COLLECTED DATA:
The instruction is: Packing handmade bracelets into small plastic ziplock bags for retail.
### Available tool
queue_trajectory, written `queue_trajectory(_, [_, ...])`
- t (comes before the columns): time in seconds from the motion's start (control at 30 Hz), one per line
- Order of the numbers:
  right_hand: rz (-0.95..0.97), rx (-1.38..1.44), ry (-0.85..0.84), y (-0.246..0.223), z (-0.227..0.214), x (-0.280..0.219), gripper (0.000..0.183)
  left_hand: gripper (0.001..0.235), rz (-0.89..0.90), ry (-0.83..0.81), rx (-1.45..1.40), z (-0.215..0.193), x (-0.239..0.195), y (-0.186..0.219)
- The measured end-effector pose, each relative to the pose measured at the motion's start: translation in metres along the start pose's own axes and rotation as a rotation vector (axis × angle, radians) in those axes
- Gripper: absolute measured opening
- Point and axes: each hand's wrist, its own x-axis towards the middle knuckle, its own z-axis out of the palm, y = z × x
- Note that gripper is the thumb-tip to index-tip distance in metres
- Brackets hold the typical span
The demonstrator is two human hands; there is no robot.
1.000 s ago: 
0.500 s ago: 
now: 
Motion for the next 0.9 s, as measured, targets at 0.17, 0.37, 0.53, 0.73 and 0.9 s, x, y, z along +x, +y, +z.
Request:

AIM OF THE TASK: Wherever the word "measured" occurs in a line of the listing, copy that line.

WRITTEN REPLY:
- The measured end-effector pose, each relative to the pose measured at the motion's start: translation in metres along the start pose's own axes and rotation as a rotation vector (axis × angle, radians) in those axes
- Gripper: absolute measured opening
Motion for the next 0.9 s, as measured, targets at 0.17, 0.37, 0.53, 0.73 and 0.9 s, x, y, z along +x, +y, +z.

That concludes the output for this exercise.